Just as importantly, travellers need to realise these days that what they have on their electronic devices is also subject to Customs examination when entering foreign nations and also when coming to Australia. Citizens of Australia are not exempt from their devices being searched upon their return and many Australians have been caught with illegal pornography and other prohibited items on their computers and smartphones and some have been jailed.


Customs and immigration services in all countries have very formidable powers. They can demand that you unlock your smartphone or computer and trawl through its contents and you can be arrested and jailed if you refuse to do so. If they find anything untoward, like pornography, dog fighting or anything that may be illegal in their country, even if it is completely legal in your country, they can confiscate and destroy your smartphone or computer and hit you with a large fine or even arrest and jail you.

There is one very simple remedy that will keep you and your equipment safe. Before you embark on your trip with your notebook computer and your smartphone, check the entire contents and make sure that anything that could remotely be construed by any nation's Customs as being offensive, illegal or even obnoxious is removed. Not just deleted, but wiped from the computer's recycle bin, so that it cannot be recovered.

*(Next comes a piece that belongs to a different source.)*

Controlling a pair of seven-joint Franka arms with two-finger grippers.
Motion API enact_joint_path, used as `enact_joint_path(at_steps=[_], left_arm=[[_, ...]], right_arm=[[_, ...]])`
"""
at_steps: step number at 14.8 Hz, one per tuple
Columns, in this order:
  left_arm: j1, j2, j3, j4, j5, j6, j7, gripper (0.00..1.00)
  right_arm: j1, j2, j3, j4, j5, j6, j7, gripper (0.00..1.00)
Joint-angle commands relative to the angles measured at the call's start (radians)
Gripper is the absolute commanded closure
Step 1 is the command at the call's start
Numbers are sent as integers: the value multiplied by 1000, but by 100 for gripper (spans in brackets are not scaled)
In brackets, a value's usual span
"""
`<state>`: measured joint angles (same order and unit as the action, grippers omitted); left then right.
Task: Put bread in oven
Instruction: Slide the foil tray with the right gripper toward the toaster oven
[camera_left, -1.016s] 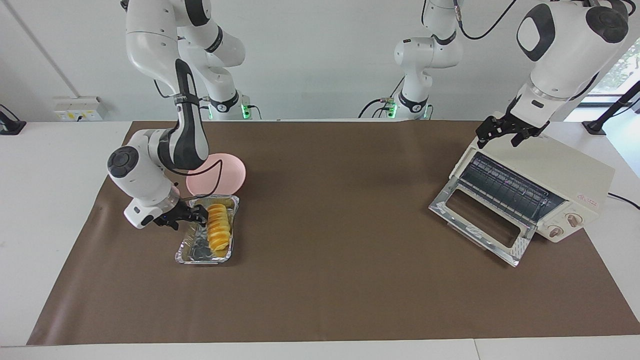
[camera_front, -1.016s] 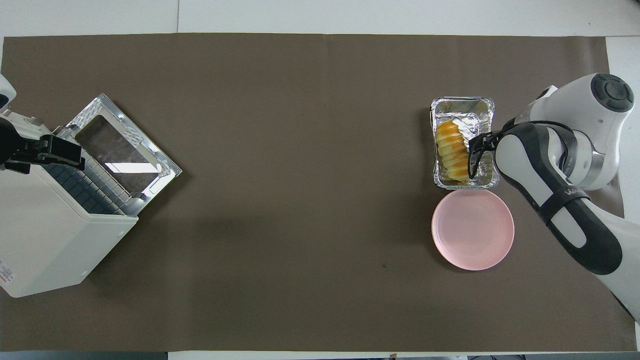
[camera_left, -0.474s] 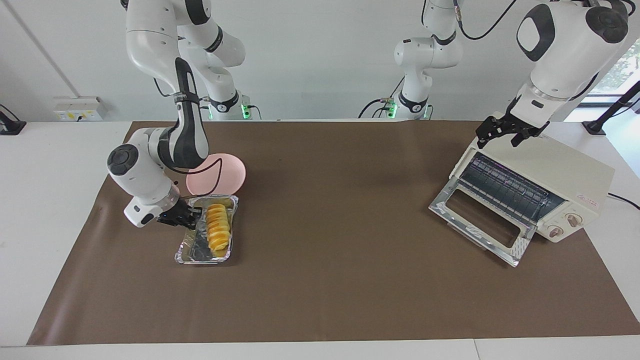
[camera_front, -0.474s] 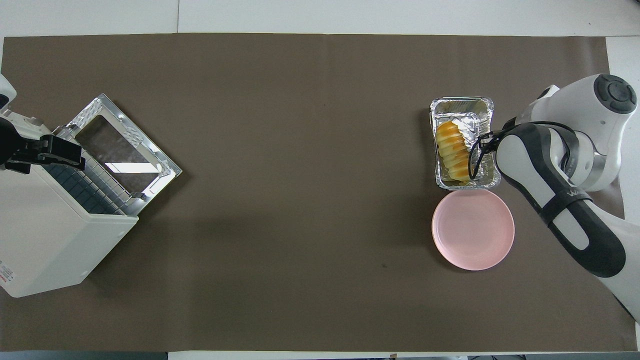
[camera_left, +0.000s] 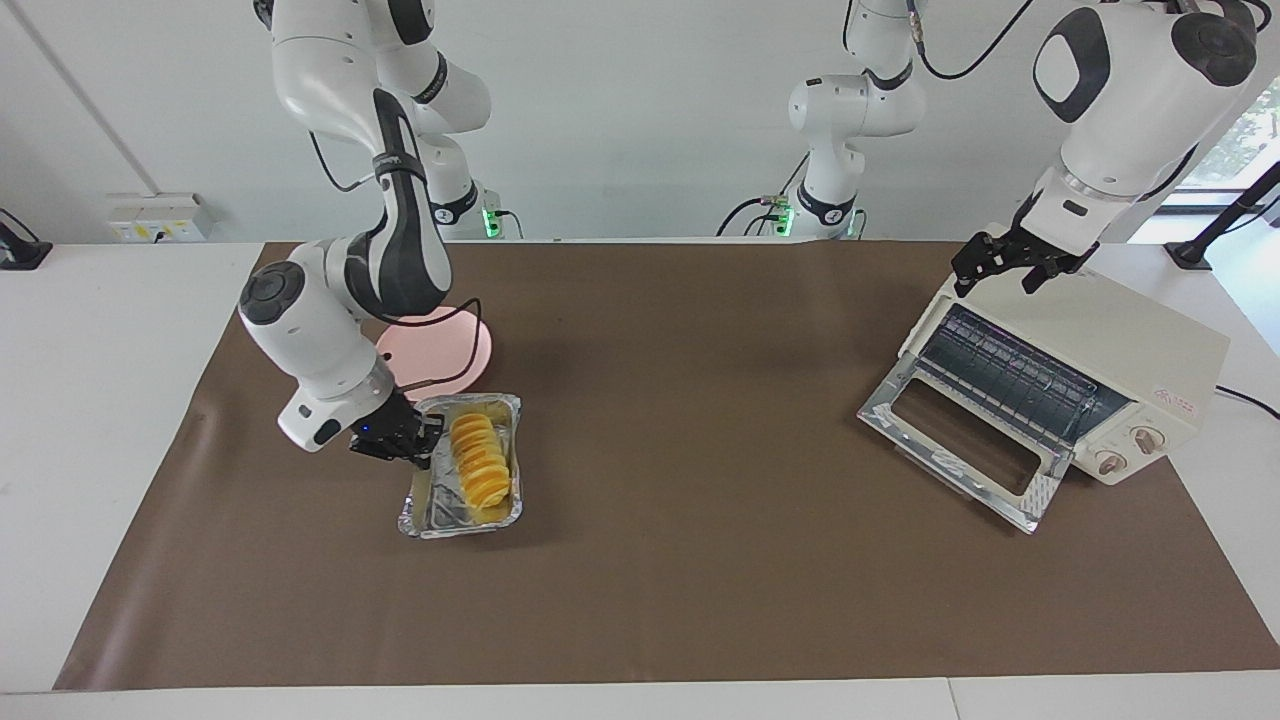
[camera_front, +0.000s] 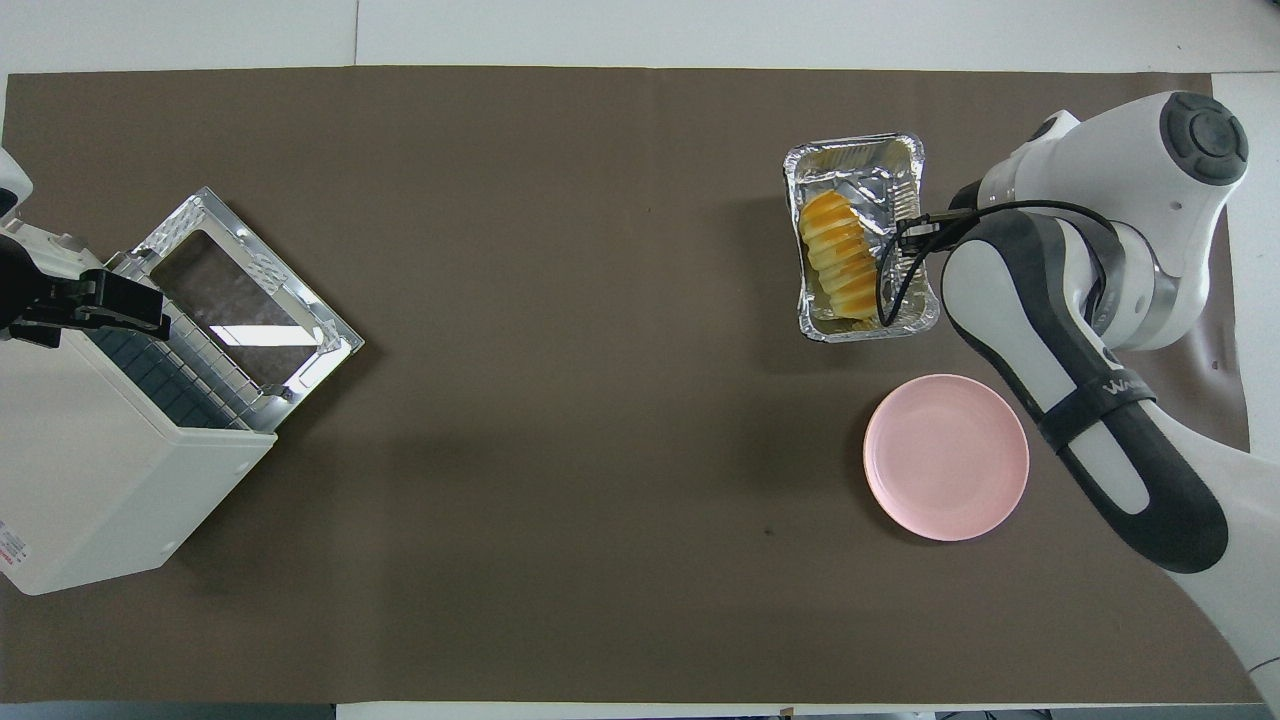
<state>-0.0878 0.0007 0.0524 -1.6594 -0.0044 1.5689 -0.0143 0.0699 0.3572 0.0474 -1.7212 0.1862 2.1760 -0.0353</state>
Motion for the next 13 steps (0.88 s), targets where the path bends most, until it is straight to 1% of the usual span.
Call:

Don't retain any content that could cause you the slightest problem.

There are a number of applications that will really make any deleted files totally unusable by overwriting the data with meaningless garbage. Even if somehow somebody with very sophisticated recovery software manages to undelete a file on your computer or on a memory stick or card, there will be nothing there that can be read or used. Free software such as CCleaner or Eraser do the job very well. Even Windows has an app called Cipher, but it has to be accessed via the Command module.


Deleting files from your notebook computer or your smartphone doesn't mean that you cannot access your sensitive files. All you need to do is to set up a Cloud storage account or a Network Addressed Storage (NAS) device that is connected to the Internet. Put your sensitive files on it and when you need them, download them to your computer and smartphone, once you have passed through Customs and are clear.

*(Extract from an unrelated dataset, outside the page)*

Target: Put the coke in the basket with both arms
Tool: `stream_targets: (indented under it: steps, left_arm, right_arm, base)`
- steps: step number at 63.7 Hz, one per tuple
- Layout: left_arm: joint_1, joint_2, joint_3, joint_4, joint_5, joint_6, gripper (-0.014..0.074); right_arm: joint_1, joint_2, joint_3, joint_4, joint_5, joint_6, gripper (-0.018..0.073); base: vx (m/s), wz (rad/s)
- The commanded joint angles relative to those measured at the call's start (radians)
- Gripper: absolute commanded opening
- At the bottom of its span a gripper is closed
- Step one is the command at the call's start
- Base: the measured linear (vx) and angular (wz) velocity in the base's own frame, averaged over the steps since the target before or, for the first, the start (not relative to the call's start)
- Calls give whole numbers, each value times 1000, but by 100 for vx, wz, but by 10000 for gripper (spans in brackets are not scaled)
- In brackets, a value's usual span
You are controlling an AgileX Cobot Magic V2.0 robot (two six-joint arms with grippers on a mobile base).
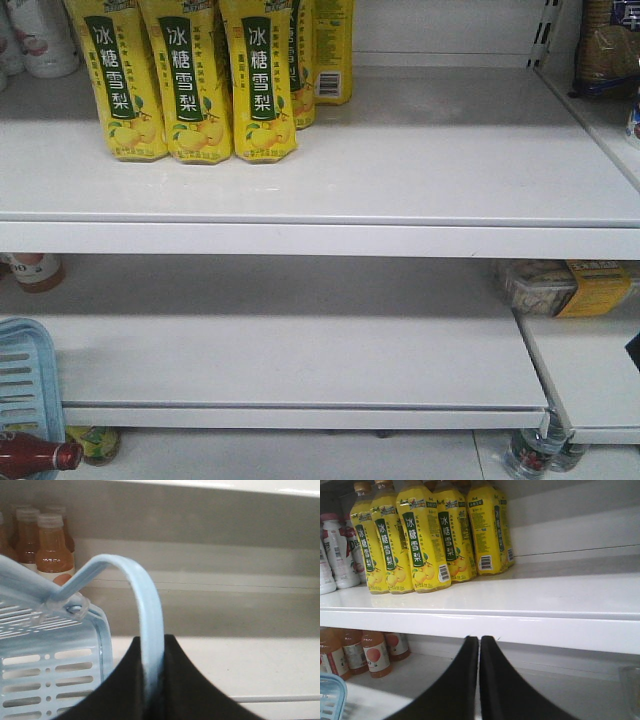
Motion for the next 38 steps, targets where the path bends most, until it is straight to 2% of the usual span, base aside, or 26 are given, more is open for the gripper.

Do not take any paper documents with you that could compromise you in any way. It is amazing how many people who go to nations on tourist visas that prohibit them from working there will have documents of their qualifications and even emails with job details in those nations. Why would they need to carry such documents and emails if they are in those nations purely for vacations? Customs virtually always kick such people out on the spot.

But there are always methods to deal with these situations. If you are going to look around for work in that foreign nation and you don't have a work visa, don't carry anything that could point to this activity. Make sure that your browser is in 'incognito' mode, so that it does not store any details of where you have browsed. Don't carry any compromising documents such as qualifications. You can store them on a remote server and download them to show to a prospective employer.

Of course you should never put a reference or the web address and log-on details for that remote storage on any of your equipment and never disclose this to foreign Customs or anybody else. You are not required to tell anybody about files, data or anything else that is not in your physical possession. If it is not written anywhere, then they would have to be clairvoyants to find out about it - and of course they are not. That way, no Customs officials will be any the wiser, even if they thoroughly examine your computer or smartphone.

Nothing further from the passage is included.